Given information:
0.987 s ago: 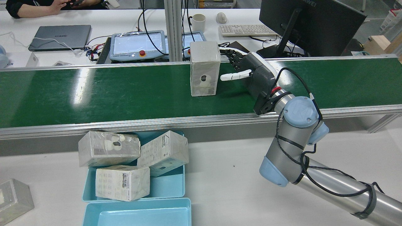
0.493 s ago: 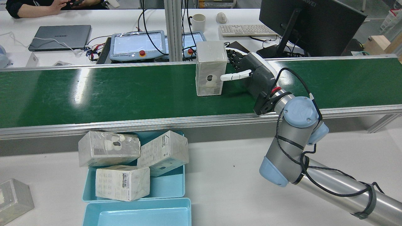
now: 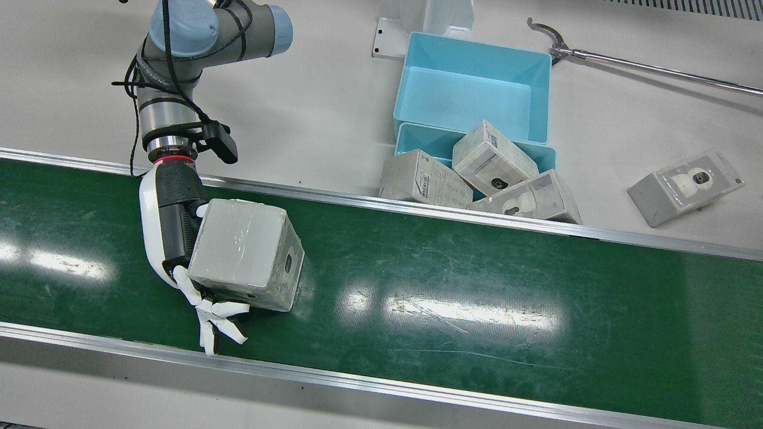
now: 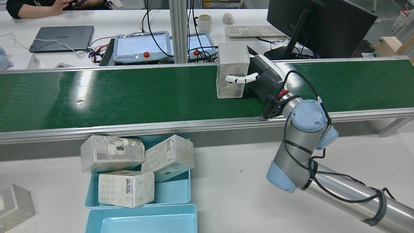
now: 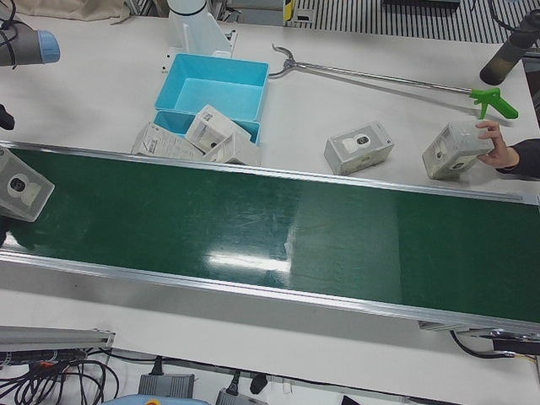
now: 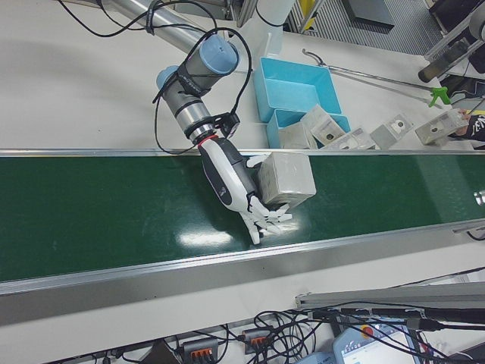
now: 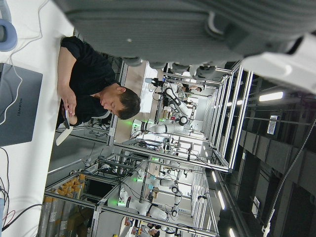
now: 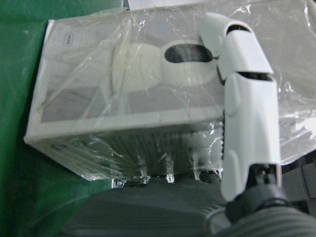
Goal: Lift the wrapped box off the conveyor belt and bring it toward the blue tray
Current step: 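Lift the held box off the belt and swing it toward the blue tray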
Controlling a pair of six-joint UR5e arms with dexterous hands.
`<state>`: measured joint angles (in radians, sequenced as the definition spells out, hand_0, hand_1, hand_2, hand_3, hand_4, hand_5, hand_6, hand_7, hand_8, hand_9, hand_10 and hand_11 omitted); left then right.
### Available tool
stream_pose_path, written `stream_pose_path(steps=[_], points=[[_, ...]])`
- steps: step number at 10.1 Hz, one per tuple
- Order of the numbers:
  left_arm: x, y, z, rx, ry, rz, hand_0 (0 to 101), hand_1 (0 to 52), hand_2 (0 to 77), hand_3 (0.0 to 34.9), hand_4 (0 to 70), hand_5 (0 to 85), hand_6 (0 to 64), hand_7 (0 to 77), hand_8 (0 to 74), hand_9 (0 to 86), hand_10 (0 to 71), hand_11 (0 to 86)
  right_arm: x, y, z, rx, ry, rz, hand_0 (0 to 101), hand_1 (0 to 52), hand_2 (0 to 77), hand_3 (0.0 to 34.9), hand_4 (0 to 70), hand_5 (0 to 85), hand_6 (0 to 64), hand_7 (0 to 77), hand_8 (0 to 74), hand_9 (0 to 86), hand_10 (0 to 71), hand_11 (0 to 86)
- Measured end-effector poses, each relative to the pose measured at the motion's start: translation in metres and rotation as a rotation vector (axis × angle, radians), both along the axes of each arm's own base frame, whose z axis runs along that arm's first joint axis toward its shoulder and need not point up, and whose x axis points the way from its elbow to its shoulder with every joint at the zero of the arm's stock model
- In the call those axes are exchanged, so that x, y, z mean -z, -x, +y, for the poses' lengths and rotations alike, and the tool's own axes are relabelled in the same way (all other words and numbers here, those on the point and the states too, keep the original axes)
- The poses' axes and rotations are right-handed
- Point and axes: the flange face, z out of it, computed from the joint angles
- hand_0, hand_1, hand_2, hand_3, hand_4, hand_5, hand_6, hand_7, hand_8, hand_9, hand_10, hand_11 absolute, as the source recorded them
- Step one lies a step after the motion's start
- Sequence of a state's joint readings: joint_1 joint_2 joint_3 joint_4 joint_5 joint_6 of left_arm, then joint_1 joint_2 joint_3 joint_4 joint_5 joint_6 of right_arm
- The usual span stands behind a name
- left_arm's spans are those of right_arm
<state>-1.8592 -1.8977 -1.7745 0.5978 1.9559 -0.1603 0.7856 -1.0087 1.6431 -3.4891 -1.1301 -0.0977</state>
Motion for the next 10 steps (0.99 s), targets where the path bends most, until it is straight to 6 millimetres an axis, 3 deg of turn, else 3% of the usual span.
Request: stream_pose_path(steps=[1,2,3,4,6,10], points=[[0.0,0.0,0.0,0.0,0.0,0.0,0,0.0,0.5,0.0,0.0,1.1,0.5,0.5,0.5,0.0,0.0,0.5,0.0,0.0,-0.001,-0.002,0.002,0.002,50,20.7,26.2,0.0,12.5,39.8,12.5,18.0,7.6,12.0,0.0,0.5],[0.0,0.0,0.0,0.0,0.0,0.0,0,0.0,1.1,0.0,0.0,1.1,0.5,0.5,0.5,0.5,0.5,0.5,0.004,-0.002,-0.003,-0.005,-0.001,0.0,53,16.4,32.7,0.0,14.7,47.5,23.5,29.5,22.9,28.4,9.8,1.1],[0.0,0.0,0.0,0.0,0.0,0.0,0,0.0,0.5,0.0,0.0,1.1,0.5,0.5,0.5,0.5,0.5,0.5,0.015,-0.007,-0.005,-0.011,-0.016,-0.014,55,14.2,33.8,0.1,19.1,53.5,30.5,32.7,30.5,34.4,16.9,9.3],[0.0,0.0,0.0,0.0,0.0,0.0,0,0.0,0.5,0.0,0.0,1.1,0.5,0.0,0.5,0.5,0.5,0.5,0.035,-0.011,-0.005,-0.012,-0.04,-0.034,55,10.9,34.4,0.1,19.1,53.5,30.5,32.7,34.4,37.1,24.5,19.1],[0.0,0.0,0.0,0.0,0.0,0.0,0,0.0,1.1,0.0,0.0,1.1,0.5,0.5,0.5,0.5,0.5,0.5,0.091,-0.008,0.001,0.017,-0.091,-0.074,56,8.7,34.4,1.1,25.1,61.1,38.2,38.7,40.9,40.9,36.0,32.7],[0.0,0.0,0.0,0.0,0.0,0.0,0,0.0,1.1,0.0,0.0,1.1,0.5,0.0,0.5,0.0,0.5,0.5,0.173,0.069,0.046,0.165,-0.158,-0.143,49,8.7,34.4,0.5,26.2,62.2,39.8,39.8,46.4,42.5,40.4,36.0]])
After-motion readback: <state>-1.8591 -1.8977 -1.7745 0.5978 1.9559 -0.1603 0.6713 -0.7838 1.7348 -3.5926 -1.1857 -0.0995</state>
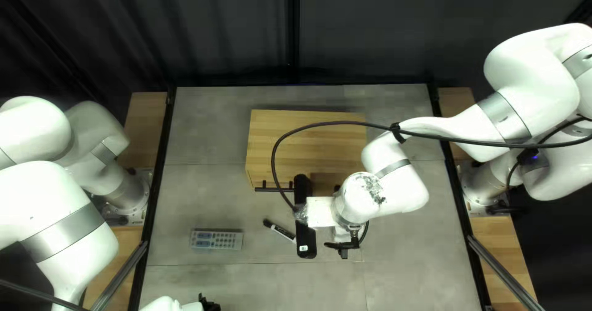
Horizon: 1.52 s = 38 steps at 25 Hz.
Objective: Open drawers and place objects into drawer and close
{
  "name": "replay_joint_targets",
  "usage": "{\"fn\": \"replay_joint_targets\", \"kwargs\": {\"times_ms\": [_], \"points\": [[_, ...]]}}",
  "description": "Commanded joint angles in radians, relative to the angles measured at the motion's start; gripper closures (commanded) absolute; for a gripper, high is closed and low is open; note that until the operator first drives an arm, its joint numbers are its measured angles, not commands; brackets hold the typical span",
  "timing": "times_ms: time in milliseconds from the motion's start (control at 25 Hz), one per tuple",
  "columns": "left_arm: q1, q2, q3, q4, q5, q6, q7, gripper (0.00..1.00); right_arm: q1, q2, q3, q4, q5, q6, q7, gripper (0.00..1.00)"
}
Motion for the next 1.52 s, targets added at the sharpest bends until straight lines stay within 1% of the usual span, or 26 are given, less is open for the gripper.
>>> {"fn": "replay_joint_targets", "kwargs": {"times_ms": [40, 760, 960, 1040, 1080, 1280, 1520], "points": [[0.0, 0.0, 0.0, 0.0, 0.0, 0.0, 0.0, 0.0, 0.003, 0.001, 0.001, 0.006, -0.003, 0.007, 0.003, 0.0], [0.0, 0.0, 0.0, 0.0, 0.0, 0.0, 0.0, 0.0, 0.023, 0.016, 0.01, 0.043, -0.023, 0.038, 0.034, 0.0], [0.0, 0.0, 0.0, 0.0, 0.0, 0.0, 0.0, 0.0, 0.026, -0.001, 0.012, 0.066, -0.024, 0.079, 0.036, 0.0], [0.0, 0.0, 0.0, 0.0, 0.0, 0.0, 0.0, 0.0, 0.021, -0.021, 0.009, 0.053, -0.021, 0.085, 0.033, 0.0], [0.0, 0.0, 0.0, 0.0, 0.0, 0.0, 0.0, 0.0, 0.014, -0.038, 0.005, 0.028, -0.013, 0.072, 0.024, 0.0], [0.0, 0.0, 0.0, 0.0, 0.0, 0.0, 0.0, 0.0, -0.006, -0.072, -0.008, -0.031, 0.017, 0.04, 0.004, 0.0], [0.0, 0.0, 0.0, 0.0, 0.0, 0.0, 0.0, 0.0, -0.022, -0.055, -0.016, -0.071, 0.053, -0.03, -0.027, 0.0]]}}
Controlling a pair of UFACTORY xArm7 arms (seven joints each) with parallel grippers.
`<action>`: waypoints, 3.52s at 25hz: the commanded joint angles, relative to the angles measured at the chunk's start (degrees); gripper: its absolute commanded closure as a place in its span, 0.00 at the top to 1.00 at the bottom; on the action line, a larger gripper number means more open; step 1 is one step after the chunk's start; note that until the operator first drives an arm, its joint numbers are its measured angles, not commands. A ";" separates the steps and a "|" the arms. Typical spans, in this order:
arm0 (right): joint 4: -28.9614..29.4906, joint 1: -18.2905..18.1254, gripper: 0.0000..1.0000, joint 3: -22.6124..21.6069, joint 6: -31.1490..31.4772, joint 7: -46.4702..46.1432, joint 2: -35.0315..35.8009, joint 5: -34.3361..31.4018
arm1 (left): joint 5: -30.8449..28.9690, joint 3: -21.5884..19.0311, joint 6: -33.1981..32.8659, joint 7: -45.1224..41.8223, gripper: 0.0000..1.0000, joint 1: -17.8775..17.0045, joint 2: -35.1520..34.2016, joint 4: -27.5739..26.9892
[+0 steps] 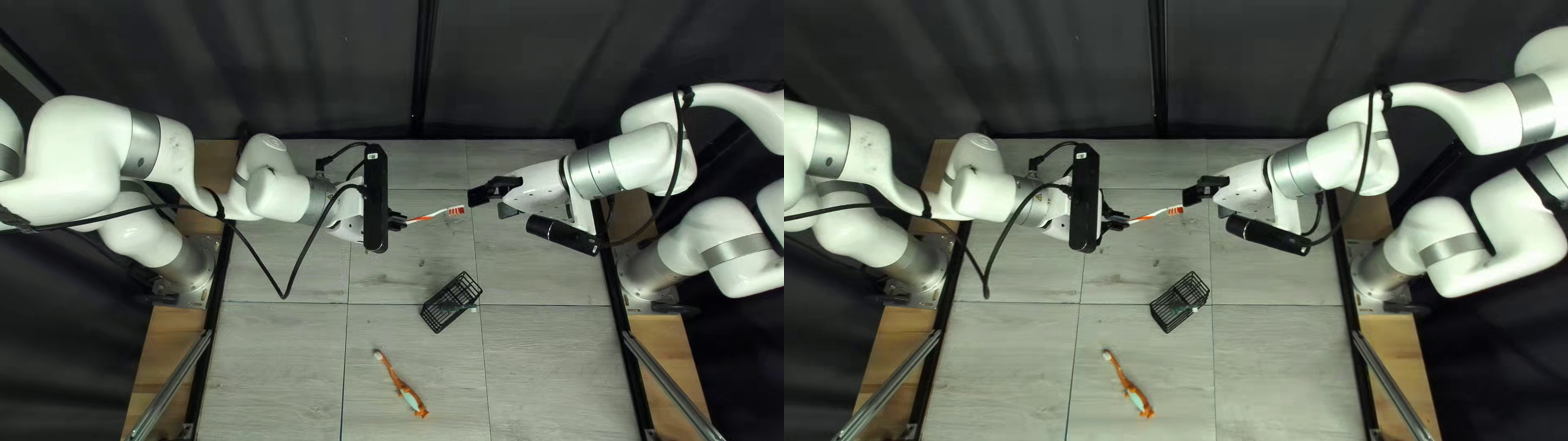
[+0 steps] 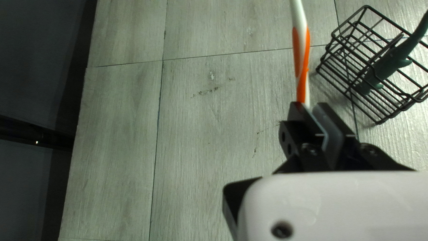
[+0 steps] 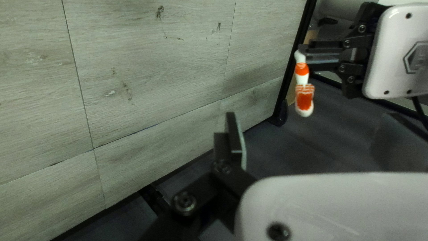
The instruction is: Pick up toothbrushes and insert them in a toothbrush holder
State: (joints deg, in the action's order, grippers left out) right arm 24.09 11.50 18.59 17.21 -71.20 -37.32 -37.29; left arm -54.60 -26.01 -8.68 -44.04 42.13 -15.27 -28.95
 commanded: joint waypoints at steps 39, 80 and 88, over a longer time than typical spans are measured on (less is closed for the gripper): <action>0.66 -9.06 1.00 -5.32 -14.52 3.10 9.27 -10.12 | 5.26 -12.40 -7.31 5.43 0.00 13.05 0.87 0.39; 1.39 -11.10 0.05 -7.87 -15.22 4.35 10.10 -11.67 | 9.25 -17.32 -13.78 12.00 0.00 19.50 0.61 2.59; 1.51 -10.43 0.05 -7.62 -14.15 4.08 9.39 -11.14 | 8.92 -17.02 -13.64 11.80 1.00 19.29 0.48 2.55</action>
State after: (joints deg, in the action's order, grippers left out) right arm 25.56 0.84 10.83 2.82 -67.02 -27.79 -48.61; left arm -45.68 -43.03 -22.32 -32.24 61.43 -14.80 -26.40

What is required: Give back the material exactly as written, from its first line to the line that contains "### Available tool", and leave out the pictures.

Answer section:
0.987 s ago: 
0.493 s ago: 
now: 
now: 
now: 
now: 
now: 
now: 
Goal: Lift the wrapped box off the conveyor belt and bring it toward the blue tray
Current step: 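Lift the held box off the belt and swing it toward the blue tray
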Controlling a pair of six-joint UR5e arms with dexterous hands.
`<state>`: measured joint angles (in radians, sequenced as the definition spells out, hand_0, hand_1, hand_2, hand_3, hand_4, hand_5, hand_6, hand_7, hand_8, hand_9, hand_10 and hand_11 omitted); left then right.
### Available tool

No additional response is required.